I was looking forward to getting out with my husband, and I had even just secured a babysitter for our big night out. I want to just mope a little and feel sorry for myself that I will have to sit at home with the kids for yet another night by myself while my husband is out, fancy free and footloose, enjoying the big game.
But my conscience is telling me something isn’t quite right about that attitude. If I take the focus off of myself for a moment, I remember that Rob’s plan, if he won the tickets, was to take our eight-year-old, Owen with him for some quality father/son time. How blessed I am to have a husband who doesn’t want to use the tickets as an excuse to escape from his family with a guy friend for the night, but wants to create a meaningful memory with his first born son! And then it hits me–I’ve been praying God would grace me with that same virtue of generosity that my husband so readily displays, and I nearly missed a huge opportunity for growth because I was so caught up in feeling sorry for myself!
Here it is: my big moment.
As for those other little mishaps in my morning? I am inspired to continue to seek new and charitable ways to lead more parents to want their children to learn about the Theology of the Body. I am also even more convinced of the power and importance of prayer and am ever hopeful in the great power of the Holy Spirit to turn people’s hearts to the Truth. Conversion happens only through the power of God and not solely in what I say or do. I am also more aware of what a blessing those are who support our mission to inspire our teens to holiness with the life changing words of Blessed John Paul II.
Baby is still kicking, so aside from a few bruises, I don’t think my fall caused any permanent damage. It did remind me of how grateful I am for my healthy pregnancy and caused me to marvel at the amazing design of my body and its ability to protect the vulnerable life within.

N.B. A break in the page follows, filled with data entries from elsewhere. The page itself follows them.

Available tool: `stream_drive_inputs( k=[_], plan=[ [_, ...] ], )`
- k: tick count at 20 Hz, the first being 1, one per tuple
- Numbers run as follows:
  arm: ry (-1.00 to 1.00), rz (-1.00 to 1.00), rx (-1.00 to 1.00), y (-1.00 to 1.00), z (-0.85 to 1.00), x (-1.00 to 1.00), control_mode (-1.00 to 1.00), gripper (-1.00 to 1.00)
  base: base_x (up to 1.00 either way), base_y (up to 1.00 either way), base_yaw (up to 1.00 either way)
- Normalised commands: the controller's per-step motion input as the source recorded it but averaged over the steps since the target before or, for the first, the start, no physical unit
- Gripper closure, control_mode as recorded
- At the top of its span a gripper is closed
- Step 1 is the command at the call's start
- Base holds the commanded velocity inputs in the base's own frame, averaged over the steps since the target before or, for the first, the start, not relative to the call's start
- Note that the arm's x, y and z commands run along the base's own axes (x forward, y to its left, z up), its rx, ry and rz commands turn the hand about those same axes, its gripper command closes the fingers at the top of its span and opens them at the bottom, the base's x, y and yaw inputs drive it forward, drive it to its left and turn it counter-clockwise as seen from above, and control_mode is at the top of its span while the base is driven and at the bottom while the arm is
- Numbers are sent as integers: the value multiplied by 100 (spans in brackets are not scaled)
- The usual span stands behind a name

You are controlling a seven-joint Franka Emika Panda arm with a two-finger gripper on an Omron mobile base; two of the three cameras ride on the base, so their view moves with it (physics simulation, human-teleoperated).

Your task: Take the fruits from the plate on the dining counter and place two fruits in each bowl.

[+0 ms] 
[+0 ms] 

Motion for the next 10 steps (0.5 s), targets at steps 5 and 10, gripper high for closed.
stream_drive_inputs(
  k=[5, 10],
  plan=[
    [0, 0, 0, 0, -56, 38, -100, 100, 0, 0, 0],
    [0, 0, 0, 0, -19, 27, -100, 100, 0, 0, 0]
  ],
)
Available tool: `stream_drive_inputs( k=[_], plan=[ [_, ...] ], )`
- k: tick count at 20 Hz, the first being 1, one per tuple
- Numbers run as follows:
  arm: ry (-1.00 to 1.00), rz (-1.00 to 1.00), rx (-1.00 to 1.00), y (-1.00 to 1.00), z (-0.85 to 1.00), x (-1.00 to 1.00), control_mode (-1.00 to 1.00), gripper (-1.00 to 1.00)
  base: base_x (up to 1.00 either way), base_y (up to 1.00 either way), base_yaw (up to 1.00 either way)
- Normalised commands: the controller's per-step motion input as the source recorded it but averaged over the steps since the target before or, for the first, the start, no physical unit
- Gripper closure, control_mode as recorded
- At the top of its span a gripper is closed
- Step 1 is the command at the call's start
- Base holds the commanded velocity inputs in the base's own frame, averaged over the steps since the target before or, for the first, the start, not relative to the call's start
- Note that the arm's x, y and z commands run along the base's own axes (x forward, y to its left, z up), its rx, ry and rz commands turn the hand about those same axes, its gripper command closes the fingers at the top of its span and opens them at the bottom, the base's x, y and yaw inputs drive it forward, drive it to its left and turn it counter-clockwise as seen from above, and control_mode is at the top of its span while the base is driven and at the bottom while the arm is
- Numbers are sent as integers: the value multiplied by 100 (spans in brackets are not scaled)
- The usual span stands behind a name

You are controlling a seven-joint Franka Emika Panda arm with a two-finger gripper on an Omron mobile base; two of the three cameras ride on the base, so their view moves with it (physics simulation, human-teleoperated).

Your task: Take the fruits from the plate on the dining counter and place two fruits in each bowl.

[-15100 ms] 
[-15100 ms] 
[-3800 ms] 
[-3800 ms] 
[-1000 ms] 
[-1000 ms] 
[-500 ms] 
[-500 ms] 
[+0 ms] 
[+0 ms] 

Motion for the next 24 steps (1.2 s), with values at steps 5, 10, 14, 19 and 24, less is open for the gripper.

And the spilled milk? I’ve heard before that “God is in the details.” All of those cups of spilled milk remind us that we are ultimately not in control at all. I wish sometimes that I could force my life to go according to my plan, and that everything would work out the way I have it written in black and white on my calendar. But it’s in the cups of spilled milk and the unexpected puddles that God reminds us to surrender our frustrations to Him. It’s through the unavoidable changes of plans and criticism of others that we can be inspired to turn to a rich prayer life filled with confidence that, where we fall short, God and the Holy Spirit will fill in. If we can’t offer up the little glitches in our daily routines to Him, then how will we be prepared to surrender ourselves completely to Him in the big decisions of life?
So although there are moments when I want nothing more than to “get it together” and have everything go my way, maybe God knows that losing control is exactly what I need.